What is needed
Note how many lines in the entries contain the string "document", then give that number and nothing else.

Source records
★ ★ ★ ★ ★ ★ ★
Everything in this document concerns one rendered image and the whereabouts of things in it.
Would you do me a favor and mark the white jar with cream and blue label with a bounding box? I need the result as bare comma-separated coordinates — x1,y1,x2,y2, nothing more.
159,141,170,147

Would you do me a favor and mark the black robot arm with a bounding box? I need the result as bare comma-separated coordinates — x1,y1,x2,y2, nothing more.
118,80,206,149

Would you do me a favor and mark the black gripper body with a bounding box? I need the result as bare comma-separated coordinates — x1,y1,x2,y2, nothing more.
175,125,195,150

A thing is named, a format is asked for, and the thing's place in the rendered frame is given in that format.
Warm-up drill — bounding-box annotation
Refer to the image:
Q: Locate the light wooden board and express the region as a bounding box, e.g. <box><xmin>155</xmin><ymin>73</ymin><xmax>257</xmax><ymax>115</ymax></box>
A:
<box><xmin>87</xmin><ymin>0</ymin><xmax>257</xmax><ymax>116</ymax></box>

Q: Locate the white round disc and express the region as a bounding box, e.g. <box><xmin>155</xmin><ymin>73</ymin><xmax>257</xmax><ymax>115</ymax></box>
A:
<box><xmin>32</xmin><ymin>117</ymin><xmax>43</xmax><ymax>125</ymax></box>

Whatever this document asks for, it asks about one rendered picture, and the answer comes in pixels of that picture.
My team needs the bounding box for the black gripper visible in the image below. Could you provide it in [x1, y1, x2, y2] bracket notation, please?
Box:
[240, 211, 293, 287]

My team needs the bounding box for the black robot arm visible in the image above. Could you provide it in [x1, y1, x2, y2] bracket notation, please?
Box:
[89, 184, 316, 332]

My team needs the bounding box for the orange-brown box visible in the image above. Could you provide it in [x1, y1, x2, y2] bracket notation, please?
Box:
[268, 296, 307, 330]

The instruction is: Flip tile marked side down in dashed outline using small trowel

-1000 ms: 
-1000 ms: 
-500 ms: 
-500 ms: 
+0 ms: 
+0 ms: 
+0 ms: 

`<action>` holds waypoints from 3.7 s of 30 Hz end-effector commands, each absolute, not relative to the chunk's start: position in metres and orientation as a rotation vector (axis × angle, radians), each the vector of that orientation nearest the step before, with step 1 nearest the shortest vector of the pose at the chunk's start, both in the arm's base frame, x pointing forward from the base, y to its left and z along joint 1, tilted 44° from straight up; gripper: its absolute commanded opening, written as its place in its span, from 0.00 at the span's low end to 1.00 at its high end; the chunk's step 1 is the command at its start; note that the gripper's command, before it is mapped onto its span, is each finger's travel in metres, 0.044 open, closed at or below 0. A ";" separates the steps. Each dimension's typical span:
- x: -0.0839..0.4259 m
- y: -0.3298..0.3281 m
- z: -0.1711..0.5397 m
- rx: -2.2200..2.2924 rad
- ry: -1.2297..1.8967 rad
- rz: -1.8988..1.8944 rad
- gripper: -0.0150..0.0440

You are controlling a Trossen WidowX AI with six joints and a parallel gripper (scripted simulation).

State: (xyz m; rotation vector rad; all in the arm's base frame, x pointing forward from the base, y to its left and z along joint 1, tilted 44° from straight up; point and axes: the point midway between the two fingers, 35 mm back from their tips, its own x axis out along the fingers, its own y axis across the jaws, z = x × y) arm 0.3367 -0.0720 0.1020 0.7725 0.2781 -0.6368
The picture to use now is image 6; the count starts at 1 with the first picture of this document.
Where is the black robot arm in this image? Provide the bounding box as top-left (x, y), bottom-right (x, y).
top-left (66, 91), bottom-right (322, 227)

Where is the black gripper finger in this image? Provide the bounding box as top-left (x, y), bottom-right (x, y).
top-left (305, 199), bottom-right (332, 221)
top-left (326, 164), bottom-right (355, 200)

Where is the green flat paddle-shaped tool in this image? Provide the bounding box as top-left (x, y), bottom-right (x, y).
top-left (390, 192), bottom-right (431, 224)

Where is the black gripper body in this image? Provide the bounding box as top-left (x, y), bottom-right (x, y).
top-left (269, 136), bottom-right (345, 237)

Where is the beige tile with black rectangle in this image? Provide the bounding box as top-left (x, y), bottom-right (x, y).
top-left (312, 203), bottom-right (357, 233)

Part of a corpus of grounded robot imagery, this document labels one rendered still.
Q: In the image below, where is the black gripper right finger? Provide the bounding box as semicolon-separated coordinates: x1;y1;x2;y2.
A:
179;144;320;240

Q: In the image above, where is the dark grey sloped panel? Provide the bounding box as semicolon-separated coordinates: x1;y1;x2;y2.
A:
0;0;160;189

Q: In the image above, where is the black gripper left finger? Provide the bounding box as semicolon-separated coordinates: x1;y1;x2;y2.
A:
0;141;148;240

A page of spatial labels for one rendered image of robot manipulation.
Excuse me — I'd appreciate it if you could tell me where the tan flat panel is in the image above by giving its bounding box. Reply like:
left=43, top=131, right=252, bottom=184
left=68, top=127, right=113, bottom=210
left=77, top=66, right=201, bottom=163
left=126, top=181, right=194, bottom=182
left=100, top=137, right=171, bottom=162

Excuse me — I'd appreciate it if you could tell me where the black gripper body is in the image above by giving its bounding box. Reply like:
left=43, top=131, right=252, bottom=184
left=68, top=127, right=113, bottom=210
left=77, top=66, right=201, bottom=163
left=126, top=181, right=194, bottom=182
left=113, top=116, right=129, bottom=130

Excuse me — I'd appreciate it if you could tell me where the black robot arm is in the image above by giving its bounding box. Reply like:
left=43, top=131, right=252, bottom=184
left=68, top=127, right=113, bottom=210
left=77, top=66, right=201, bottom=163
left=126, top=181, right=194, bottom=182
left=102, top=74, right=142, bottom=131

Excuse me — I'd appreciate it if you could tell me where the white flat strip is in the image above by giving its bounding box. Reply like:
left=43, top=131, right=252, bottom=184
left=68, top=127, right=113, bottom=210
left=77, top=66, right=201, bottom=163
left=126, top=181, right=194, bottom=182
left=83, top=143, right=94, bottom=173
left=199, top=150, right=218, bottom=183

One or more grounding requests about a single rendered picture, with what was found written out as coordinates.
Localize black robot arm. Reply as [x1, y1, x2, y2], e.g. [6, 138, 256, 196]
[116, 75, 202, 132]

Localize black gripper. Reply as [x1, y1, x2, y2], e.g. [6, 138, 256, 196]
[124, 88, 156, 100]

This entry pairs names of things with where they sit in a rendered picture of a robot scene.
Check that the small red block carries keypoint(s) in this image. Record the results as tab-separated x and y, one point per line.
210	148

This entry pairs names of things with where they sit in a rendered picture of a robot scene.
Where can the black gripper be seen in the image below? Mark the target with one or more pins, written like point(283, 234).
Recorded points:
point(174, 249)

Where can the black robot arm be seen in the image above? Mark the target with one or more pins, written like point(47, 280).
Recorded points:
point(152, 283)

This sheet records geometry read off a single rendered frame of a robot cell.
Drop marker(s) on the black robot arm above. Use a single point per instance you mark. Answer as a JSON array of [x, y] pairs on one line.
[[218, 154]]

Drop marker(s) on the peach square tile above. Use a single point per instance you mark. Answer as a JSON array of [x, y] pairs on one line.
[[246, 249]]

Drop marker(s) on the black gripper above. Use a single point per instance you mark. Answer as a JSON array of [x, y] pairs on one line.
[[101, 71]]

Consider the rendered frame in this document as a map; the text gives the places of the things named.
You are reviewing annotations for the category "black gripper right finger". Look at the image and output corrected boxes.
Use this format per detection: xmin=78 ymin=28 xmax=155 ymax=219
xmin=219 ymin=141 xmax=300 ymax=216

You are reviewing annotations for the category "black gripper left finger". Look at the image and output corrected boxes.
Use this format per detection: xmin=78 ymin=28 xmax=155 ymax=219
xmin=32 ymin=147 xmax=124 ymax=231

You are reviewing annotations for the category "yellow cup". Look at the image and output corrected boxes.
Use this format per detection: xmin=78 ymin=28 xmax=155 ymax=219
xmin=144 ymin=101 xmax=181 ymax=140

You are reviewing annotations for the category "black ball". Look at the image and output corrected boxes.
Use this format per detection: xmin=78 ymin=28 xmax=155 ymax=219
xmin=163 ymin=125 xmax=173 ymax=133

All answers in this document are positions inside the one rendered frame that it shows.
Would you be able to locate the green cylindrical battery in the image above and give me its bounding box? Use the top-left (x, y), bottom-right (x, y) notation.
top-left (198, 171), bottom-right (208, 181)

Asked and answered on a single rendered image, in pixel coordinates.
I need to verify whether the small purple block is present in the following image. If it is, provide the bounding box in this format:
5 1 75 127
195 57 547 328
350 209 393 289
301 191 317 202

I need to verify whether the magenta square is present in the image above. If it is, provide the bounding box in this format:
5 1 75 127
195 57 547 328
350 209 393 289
★ ★ ★ ★ ★ ★ ★
Exercise output
6